As Monkeypox spreads throughout countries across the globe, LGBTQ+ and African activists have united to demand a change to the disease's name.
Experts are calling the term "Monkeypox" racist, as it disparages the continent of Africa where the disease originated, linking it to primates. While the infection was originally discovered in monkeys, it has infected over 46,700 humans since its first discovered case in 1970, the LA Times reports.
The first two major strains of Monkeypox were referred to as the Congo Basin clade and the West African clade. Scientists internationally called for the labels to change, stating it was "not only inaccurate but is also discriminatory and stigmatizing.” The World Health Organization then renamed the groups Clade I and Clade II, respectively.
Officials also agree that having an animal in the name of a disease can stigmatize those who become infected, in this case, primarily men of the LGBTQ+ community. Some worry that infected individuals will not seek treatment because of the negative connotations.
Dr. Keiji Fukuda, former assistant director at the WHO, argues that names such as “swine flu” have had “unintended negative impacts by stigmatizing certain communities or economic sectors." In fact, after the outbreak of swine flu in 2009, the pork industry suffered major losses. Recently, monkeys have been slaughtered in Brazil due to fear of the virus.
“We’ve seen certain disease names provoke a backlash against members of particular religious or ethnic communities, create unjustified barriers to travel, commerce and trade, and trigger needless slaughtering of food animals," Fukuda shares. "This can have serious consequences for people’s lives and livelihoods.”

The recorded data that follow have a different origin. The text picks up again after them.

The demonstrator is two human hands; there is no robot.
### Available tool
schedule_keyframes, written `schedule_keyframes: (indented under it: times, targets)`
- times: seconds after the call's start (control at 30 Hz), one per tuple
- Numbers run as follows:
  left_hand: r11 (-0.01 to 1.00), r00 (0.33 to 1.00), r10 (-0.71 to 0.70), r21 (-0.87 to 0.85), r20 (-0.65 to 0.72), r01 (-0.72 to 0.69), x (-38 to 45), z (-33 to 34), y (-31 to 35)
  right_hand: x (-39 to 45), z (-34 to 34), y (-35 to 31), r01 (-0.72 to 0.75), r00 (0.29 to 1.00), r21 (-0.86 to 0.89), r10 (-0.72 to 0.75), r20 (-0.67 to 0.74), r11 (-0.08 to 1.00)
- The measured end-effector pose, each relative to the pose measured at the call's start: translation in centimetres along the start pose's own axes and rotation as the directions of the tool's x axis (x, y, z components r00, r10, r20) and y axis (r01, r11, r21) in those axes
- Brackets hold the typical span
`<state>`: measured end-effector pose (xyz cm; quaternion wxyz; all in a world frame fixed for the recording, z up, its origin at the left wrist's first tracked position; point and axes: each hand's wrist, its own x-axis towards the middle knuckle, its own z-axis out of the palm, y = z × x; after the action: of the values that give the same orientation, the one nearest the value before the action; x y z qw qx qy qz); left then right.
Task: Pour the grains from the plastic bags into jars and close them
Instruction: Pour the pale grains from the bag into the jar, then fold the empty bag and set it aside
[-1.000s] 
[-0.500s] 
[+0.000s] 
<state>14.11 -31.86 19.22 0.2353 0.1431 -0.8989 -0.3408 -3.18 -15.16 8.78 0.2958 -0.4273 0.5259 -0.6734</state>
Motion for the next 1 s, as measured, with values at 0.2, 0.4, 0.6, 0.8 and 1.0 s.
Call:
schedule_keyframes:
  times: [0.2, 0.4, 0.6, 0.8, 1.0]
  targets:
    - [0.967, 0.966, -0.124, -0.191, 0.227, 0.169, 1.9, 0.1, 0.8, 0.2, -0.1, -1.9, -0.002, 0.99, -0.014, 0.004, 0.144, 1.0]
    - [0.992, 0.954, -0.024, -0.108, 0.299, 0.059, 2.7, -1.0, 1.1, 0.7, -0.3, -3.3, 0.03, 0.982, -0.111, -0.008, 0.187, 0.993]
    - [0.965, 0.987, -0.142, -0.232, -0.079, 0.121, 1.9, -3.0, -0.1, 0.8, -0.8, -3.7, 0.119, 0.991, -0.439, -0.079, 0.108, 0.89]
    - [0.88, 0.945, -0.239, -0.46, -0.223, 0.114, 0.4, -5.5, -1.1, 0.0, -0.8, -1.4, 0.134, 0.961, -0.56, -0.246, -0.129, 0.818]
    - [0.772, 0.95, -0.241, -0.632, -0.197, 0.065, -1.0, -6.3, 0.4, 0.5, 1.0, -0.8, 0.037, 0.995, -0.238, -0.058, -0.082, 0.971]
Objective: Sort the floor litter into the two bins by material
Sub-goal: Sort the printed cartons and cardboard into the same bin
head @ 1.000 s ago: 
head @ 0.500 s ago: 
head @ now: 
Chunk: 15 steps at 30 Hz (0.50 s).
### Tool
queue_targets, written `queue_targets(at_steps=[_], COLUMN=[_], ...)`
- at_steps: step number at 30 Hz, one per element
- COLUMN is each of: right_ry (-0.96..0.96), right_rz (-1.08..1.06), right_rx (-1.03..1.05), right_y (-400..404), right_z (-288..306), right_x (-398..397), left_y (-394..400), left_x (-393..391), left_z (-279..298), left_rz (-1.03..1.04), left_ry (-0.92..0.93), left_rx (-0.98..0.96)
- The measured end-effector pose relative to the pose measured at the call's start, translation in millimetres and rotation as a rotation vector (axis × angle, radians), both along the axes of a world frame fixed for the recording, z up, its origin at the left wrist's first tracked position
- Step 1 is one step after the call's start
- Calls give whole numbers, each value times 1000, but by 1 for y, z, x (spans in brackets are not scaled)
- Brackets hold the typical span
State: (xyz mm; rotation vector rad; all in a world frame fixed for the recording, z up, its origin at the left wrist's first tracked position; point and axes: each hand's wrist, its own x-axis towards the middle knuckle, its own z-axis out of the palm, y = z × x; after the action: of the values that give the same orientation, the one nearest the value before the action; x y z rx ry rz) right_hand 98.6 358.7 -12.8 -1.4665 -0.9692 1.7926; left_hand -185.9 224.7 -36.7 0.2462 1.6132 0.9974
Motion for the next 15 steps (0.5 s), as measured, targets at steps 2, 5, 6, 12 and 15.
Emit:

The WHO banned naming diseases after areas, people, or animals in 2015, forty-five years after Monkeypox was given its name. Now, the WHO will hold an open forum to seek a different, less offensive name. Dr. Anthony Fauci, director of the National Institute of Allergy and Infectious Diseases and the Chief Medical Advisor to President Joe Biden, agrees with the recent consensus, saying, “Monkeypox is kind of a strange name to give to a disease that’s now afflicting humans."
California's Department of Public Health has begun referring to the disease as "MPX," with Canadian LGBTQ+ organizations adopting a similar moniker, "Mpox." Oregon, Vermont, and New Jersey have chosen "hMPXV."
Dean of the Rutgers School of Public Health and infectious-disease epidemiologist, Dr. Perry N. Halkitis, believes that while changing a disease's name during an outbreak is difficult, it can and should be done.
“Is there going to be one solution that’s going to make every single person happy? Nope," she said. "But there’s going to be one solution that’s going to be the least offensive of all of the solutions, and it’s going to move us in a slightly better direction with this disease.”